§ Work task
Determine the count of lines in the data below that include the word "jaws", and give nothing besides it.

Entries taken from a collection
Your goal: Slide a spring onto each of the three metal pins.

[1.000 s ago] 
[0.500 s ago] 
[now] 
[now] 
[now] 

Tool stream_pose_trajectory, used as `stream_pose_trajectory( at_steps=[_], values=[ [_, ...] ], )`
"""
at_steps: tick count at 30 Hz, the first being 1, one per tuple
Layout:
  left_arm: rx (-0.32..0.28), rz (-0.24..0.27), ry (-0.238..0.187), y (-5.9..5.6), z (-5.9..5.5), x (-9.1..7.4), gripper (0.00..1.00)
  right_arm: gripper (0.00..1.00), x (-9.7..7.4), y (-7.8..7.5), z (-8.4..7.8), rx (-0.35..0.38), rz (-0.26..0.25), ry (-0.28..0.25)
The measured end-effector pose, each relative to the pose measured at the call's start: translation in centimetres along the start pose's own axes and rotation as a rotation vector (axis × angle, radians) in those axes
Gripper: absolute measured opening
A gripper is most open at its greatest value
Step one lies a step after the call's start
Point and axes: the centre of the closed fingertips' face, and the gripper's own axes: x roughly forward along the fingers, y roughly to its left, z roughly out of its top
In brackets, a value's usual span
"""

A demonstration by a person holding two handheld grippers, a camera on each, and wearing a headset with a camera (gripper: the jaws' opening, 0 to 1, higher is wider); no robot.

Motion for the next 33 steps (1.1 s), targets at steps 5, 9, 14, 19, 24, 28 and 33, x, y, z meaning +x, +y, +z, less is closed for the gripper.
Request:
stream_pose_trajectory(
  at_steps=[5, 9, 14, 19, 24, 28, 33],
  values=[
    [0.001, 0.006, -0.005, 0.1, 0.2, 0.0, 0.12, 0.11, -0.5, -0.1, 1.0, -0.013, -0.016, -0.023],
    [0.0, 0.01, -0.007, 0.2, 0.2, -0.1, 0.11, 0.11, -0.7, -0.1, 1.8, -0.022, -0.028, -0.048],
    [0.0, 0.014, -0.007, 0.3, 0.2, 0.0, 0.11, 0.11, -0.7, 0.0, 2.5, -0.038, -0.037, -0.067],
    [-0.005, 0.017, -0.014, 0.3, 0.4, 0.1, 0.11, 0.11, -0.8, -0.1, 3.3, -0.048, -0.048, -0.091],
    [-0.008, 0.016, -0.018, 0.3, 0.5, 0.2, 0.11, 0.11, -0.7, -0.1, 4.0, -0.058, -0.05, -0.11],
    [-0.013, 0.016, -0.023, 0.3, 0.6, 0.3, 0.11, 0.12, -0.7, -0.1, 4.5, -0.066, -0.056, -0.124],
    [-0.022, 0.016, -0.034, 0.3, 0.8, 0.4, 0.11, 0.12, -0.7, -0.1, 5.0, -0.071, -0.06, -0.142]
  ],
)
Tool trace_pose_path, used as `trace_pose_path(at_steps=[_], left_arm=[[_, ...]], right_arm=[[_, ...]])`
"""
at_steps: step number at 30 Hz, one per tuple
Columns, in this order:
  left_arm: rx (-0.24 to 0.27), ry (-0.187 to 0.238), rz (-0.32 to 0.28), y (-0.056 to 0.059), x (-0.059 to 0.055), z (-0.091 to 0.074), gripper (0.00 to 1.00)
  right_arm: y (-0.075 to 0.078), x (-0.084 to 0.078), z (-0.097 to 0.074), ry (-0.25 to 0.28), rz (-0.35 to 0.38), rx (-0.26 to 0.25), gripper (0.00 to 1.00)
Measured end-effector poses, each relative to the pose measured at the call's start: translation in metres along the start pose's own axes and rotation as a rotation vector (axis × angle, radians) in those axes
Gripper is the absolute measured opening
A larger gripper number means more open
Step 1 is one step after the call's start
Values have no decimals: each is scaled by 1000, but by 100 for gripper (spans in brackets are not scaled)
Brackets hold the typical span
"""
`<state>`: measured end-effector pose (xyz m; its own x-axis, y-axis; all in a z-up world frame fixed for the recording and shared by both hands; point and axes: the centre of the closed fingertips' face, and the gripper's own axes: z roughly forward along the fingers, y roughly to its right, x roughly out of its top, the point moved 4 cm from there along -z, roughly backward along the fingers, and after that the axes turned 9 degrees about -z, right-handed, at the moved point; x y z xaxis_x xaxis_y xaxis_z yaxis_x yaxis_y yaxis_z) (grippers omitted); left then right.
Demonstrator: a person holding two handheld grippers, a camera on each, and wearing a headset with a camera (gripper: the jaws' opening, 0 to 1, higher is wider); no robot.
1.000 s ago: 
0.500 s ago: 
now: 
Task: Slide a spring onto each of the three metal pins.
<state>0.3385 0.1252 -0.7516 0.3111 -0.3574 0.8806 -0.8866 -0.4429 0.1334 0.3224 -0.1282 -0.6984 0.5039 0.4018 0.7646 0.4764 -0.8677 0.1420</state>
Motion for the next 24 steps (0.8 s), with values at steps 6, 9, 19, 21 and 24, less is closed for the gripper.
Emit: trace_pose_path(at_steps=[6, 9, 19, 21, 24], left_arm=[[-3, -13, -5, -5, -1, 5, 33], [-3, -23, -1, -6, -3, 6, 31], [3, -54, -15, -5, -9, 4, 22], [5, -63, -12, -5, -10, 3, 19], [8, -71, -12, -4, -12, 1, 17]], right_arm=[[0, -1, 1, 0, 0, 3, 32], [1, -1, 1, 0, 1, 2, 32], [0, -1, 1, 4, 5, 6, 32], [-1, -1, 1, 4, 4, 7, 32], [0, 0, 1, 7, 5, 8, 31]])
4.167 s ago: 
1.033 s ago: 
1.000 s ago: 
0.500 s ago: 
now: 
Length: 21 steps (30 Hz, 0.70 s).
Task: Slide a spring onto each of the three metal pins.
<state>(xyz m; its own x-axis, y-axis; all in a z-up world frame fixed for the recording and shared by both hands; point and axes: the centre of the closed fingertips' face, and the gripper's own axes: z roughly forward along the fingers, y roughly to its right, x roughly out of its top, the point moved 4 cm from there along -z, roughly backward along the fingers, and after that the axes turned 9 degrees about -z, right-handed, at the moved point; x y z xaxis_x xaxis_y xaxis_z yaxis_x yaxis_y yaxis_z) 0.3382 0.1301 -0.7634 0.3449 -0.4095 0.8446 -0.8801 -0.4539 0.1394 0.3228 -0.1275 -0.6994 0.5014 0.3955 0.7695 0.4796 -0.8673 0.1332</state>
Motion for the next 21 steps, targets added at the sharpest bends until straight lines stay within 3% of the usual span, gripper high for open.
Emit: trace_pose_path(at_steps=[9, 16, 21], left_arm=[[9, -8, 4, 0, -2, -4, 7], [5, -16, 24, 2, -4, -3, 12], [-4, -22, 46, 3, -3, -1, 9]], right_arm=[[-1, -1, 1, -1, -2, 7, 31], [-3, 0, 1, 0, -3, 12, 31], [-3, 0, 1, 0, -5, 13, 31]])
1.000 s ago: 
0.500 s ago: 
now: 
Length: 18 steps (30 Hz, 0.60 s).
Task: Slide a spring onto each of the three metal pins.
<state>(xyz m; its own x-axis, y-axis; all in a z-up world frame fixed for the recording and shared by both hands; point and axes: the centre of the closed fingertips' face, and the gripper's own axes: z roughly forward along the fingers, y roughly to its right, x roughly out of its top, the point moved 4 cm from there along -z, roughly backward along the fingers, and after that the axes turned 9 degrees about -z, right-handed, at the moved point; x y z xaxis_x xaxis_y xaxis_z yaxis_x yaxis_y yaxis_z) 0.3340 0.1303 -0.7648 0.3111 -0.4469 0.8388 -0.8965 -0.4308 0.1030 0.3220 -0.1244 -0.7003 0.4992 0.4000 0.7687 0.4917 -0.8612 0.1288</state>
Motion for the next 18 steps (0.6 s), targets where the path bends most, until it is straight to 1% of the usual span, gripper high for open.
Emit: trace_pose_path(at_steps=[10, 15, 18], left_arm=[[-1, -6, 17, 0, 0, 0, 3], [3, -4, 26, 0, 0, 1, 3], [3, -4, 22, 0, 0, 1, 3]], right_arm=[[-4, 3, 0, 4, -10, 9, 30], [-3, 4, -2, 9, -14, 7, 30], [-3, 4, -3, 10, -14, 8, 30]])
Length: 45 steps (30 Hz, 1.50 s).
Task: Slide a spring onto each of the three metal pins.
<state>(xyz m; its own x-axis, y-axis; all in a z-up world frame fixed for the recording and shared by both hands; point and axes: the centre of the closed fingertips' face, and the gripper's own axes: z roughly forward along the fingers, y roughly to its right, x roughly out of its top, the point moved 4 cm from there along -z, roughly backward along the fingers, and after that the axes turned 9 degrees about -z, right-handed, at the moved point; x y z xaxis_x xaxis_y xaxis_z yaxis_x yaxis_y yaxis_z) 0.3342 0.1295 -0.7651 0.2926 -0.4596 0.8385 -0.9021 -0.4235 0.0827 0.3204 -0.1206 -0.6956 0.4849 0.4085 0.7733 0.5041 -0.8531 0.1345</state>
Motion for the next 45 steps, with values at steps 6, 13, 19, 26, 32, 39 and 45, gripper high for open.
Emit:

§ Result
2